▶ **Data section**:
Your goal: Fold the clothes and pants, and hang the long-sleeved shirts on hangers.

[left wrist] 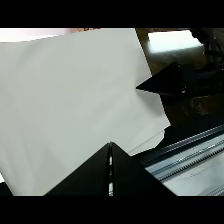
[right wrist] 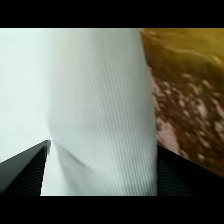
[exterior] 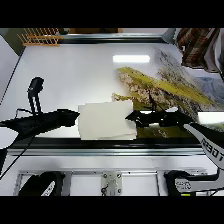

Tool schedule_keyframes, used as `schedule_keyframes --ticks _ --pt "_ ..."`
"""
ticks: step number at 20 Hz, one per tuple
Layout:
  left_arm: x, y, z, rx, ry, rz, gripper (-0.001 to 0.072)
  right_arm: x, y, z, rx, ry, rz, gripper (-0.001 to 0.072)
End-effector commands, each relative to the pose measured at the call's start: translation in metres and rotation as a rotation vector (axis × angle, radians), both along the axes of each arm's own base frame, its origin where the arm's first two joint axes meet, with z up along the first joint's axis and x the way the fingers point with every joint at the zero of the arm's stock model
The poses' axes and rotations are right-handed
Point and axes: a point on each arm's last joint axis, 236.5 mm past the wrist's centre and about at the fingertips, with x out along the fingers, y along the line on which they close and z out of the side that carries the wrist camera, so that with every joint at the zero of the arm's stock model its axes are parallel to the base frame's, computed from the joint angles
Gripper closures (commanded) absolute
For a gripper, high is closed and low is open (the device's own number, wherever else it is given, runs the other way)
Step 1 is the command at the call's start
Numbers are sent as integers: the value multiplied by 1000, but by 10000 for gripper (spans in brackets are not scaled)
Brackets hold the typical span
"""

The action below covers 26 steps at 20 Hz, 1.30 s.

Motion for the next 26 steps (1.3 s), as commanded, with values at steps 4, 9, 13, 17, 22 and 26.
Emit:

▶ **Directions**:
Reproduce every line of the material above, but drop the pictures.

▶ **Solution below**:
Your goal: Fold the clothes and pants, and hang the long-sleeved shirts on hangers.

[left wrist] 
[right wrist] 
[exterior] 

Tool schedule_keyframes, used as `schedule_keyframes --ticks _ --pt "_ ..."`
"""
ticks: step number at 20 Hz, one per tuple
Layout:
  left_arm: x, y, z, rx, ry, rz, gripper (-0.001 to 0.072)
  right_arm: x, y, z, rx, ry, rz, gripper (-0.001 to 0.072)
End-effector commands, each relative to the pose measured at the call's start: translation in metres and rotation as a rotation vector (axis × angle, radians), both along the axes of each arm's own base frame, its origin where the arm's first two joint axes meet, with z up along the first joint's axis and x the way the fingers point with every joint at the zero of the arm's stock model
The poses' axes and rotations are right-handed
Point and axes: a point on each arm's last joint axis, 236.5 mm past the wrist's centre and about at the fingertips, with x out along the fingers, y along the line on which they close and z out of the side that carries the wrist camera, so that with every joint at the zero of the arm's stock model its axes are parallel to the base frame's, computed from the joint angles
Gripper closures (commanded) absolute
For a gripper, high is closed and low is open (the device's own number, wherever else it is given, runs the other way)
Step 1 is the command at the call's start
Numbers are sent as integers: the value multiplied by 1000, but by 10000 for gripper (spans in brackets are not scaled)
Brackets hold the typical span
"""

The action below covers 26 steps at 20 Hz, 1.30 s.

Motion for the next 26 steps (1.3 s), as commanded, with values at steps 4, 9, 13, 17, 22 and 26.
Emit:

This output is complete.